In doing so, the total size of the splitted file(s) is more than the original file.

This is as expected and is not a limitation of PDFNet SDK (i.e. using
any other tool you will get similar result). The problem is that
inside of multi-page PDF documents pages can share the same resources
(e.g. embedded fonts, color spaces, images, and Forms XObjects (i.e.
shared content streams)).

After splitting a document into pages these resources can't be shared
and they are replicated in each file where they are used (hence the
increase in the overall file size). In case when the output documents
(the result of PDF split operation) contains more than one page, you
should use doc.ImportPages() prior to inserting pages in PDF document
sequence. For more information of this topic, please see
http://www.pdftron.com/net/usermanual.html#copy_pg.

2. Is there an API which split a PDF File based on a Maximum file size limit.

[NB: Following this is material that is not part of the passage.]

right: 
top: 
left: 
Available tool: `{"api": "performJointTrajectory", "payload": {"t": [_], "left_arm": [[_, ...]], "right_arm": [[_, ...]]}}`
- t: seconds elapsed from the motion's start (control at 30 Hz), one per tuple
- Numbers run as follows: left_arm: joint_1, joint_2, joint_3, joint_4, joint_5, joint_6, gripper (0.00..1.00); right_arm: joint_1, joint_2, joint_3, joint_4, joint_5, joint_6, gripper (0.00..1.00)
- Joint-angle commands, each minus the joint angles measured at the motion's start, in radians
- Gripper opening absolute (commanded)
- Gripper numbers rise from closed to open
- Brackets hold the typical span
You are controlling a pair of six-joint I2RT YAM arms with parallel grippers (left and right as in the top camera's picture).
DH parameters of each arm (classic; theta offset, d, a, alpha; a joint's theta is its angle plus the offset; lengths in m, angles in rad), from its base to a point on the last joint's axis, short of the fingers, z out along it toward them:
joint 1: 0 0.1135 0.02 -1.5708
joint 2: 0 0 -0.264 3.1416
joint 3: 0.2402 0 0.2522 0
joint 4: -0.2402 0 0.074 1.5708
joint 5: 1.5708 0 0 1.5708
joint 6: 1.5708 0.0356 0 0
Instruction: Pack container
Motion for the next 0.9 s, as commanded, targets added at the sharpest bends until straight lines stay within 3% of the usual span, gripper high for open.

There is no built-in method, but this can be implemented along the
lines of your code. Please keep in mind that in some cases it is not
possible to set a 'Maximum file size limit'. For example, but due to
images, fonts, and other resources a page may take more than 1 MB,
even though you set maximum size to be 1MB.

Again, these limitations are not related to PDFNet SDK itself but to
the nature of PDF format.

Is there a way to find the Page size of an PDF File without actually
saving each page of the PDF file locally on to a Hard drive?.

The overall PDF file size is not directly related to the exported
page(s) (e.g. a two page document may take less space than if pages
are separated, there may be other unrelated embedded information,
forms, annotations, etc). As a result there is no utility method to
return the byte size for a given page in PDF document.